The passionate romance between Twitter and journalism suddenly seems to be on the rocks — and that’s good news for people who care about real news, delivered straight.
The latest sign of a break-up came, naturally, in the form of a tweet from Chris Licht, who’ll soon take over as CEO of CNN. Licht writes that May 2 will be his first official day at the cable channel and his last day on Twitter — which, he says, can “skew what’s really important in the world.”
That was posted less than two weeks after out-going New York Times executive editor Dean Baquet instructed his staff to “tweet less, tweet more thoughtfully and devote more time to reporting.” The paper issued fresh guidelines to “reset” the newsroom’s interactions on Twitter.
These are crucial moves in the news world because social media — Twitter included — stand for many things solid journalism should not. The damage done by the outsized influence of tweets on news judgement is only now being assessed.
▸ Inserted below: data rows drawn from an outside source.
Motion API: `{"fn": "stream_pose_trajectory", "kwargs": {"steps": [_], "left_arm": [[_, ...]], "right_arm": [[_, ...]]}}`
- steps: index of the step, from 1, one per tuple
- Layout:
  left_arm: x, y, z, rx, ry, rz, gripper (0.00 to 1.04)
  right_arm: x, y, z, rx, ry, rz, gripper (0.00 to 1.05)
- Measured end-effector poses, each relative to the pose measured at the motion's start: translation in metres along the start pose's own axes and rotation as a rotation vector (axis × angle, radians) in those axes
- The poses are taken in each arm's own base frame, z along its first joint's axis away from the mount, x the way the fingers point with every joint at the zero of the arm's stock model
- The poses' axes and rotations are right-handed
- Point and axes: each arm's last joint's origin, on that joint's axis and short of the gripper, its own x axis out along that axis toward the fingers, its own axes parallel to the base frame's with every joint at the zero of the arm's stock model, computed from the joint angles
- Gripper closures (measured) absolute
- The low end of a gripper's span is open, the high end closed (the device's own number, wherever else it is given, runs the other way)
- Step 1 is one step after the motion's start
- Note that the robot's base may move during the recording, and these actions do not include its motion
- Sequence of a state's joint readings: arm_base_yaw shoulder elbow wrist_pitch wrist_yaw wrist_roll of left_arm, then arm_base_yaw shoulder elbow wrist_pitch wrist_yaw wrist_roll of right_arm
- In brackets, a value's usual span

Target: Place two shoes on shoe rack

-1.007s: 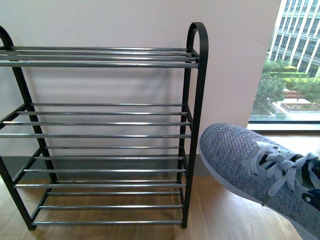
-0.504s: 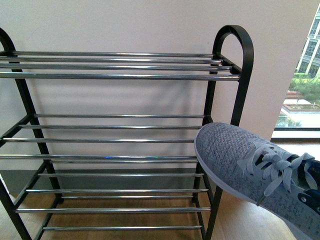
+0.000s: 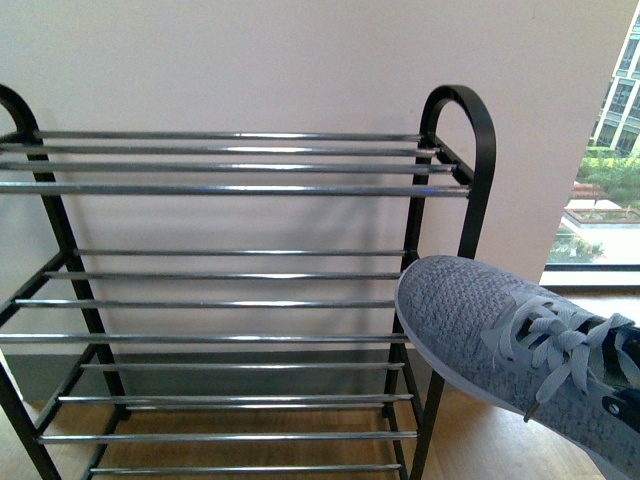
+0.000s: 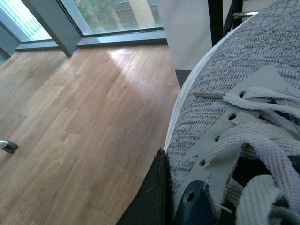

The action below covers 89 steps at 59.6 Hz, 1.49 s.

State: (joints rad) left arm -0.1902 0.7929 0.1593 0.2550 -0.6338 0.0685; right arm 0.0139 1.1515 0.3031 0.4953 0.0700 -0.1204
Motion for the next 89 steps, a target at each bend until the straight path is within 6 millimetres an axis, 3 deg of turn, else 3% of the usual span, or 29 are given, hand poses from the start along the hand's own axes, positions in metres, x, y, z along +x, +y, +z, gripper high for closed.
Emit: {"fn": "stream_pose_trajectory", "kwargs": {"steps": [73,80,89], "left_arm": [[0.000,0.000,0.000,0.002,0.000,0.002,1.03],[0.000,0.000,0.000,0.002,0.000,0.002,1.03],[0.000,0.000,0.000,0.002,0.000,0.002,1.03]], "right_arm": [[0.001,-0.001,0.000,0.017,-0.020,0.028,1.03],[0.010,0.007,0.008,0.129,-0.128,0.238,1.03],[0.038,0.029,0.028,0.183,-0.105,0.308,1.03]]}}
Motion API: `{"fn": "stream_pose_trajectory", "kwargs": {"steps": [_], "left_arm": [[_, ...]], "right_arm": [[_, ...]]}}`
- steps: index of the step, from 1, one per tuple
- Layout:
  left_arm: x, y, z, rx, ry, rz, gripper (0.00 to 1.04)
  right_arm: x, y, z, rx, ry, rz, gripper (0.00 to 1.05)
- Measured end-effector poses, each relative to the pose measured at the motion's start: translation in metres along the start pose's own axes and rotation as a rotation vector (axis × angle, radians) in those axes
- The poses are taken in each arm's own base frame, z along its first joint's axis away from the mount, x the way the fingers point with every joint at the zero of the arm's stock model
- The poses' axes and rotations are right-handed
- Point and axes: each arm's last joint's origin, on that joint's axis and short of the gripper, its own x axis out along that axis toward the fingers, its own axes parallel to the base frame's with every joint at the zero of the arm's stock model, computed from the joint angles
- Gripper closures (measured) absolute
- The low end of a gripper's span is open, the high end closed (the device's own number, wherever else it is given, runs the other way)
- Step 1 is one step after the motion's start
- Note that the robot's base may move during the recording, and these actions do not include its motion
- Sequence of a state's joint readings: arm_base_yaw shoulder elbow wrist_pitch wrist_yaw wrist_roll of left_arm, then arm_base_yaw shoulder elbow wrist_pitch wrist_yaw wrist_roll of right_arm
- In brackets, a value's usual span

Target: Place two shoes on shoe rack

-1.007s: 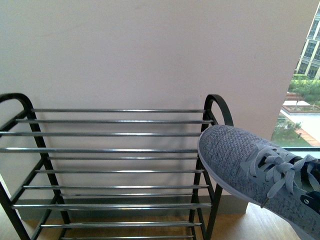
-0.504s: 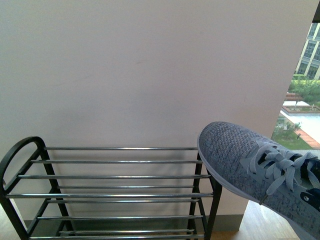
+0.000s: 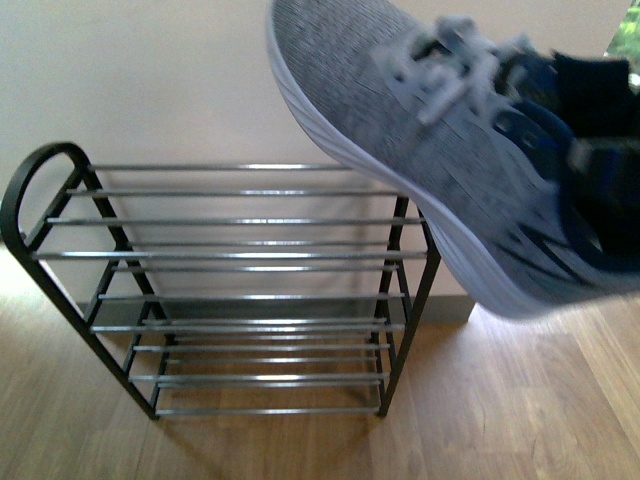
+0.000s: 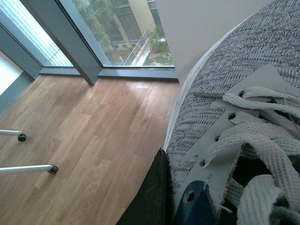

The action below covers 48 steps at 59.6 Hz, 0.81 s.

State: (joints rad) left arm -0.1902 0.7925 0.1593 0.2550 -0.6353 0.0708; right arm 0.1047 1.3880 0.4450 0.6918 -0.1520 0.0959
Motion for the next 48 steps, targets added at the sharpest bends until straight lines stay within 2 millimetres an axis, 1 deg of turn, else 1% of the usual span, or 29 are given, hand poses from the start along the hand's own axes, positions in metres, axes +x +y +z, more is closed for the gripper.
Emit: {"fn": "stream_pose_trajectory", "kwargs": {"steps": [3,4,11,18,21,22,25,26,32,40,43,48], "left_arm": [[0.000,0.000,0.000,0.000,0.000,0.000,1.03],[0.000,0.000,0.000,0.000,0.000,0.000,1.03],[0.000,0.000,0.000,0.000,0.000,0.001,1.03],[0.000,0.000,0.000,0.000,0.000,0.000,1.03],[0.000,0.000,0.000,0.000,0.000,0.000,1.03],[0.000,0.000,0.000,0.000,0.000,0.000,1.03],[0.000,0.000,0.000,0.000,0.000,0.000,1.03],[0.000,0.000,0.000,0.000,0.000,0.000,1.03],[0.000,0.000,0.000,0.000,0.000,0.001,1.03],[0.000,0.000,0.000,0.000,0.000,0.000,1.03],[0.000,0.000,0.000,0.000,0.000,0.000,1.03],[0.000,0.000,0.000,0.000,0.000,0.000,1.03]], "right_arm": [[0.018,0.007,0.008,0.004,0.005,0.005,1.03],[0.020,0.008,0.007,0.004,0.012,0.007,1.03],[0.054,0.019,0.022,0.010,0.019,-0.027,1.03],[0.087,0.028,0.036,0.049,0.040,-0.068,1.03],[0.104,0.032,0.041,0.080,0.061,-0.089,1.03],[0.107,0.032,0.042,0.084,0.067,-0.093,1.03],[0.126,0.034,0.046,0.149,0.113,-0.125,1.03],[0.129,0.034,0.046,0.159,0.122,-0.130,1.03],[0.157,0.036,0.043,0.234,0.209,-0.207,1.03],[0.176,0.037,0.038,0.303,0.329,-0.281,1.03],[0.180,0.037,0.037,0.360,0.378,-0.289,1.03],[0.187,0.040,0.036,0.510,0.476,-0.259,1.03]]}}
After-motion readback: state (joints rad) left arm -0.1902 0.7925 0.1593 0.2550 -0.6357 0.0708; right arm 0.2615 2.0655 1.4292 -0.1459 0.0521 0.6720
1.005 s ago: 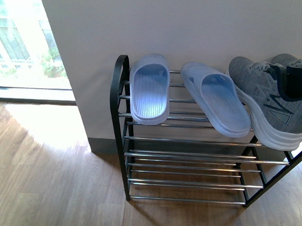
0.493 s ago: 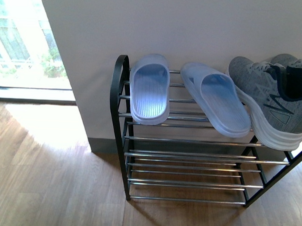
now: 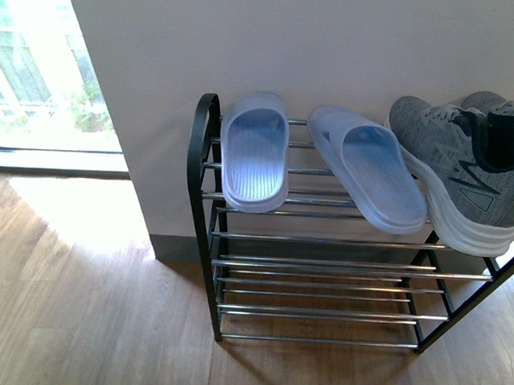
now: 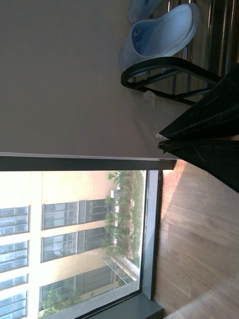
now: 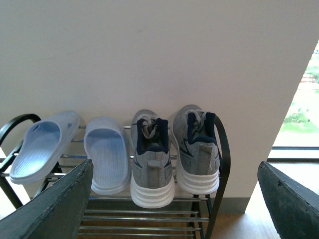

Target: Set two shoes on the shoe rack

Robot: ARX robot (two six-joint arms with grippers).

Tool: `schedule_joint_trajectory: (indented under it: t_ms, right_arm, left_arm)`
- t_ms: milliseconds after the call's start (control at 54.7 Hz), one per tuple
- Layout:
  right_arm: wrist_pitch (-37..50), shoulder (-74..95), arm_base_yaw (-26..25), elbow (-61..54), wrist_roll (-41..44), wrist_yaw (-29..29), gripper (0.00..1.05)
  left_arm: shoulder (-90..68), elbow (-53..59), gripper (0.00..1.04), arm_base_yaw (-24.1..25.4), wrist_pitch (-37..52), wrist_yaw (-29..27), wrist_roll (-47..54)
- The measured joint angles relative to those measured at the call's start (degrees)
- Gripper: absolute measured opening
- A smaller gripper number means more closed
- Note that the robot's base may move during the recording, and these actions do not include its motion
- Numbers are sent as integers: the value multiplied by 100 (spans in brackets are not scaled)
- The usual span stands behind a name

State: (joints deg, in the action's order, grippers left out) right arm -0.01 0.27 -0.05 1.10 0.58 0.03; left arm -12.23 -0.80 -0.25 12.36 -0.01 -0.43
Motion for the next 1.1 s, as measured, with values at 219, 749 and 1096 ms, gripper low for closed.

Things didn’t start out this badly, of course. At first, Twitter was seen as an efficient way to distribute links to stories, at a time in the mid- to late-2000s when news outlets were desperate to establish a beachhead in the rapidly expanding digital universe. While celebrating Twitter’s ninth anniversary in 2015, founder Jack Dorsey thanked journalists as one of the main reasons “why we grew so quickly.”
But two years later, Twitter doubled the allowable size of tweets to 280 characters — which meant there was now space for the platform to deliver more than just headlines linking to content. It could also provide commentary, opinion and — most importantly — personality.
Twitter, in other words, embraced its true purpose, the one it has in common with all social media: promotion. Specifically, promotion of that phenomenon marketers term “the brand called You.”
On top of that, a lot of these social media personalities soon only appeared to care about and comment on each other. The largest single group of Twitter’s “verified users” — 25 percent — are journalists; according to research, journalists are also the most active people on the platform. One result: more and more stories seemed based on issues that “blew up on Twitter” or “went viral in the Twittersphere” — substituting this new yardstick for the concerns of real people outside the online bubble.
It’s impossible to measure, but it only makes sense that this all plays into the diminished credibility of journalism for large sections of the public. It feeds the belief that reporters are merely one part of an elitist group-think that leaves out particular story angles and points of view.
Some prominent media leaders now seem to recognize this — and have begun tackling the problem. Elon Musk’s attempt to buy Twitter might intensify journalism’s obligation to end the relationship. Still, the break-up battle will be tough. It may be very difficult to give up that “brand called You” world view; a little taste of personal fame can be addictive.
In the end, it could be too late to repair the damage and make everyone forget that awful significant other, but the news profession has to try — for itself, and for a society in dire need of institutions it can trust again.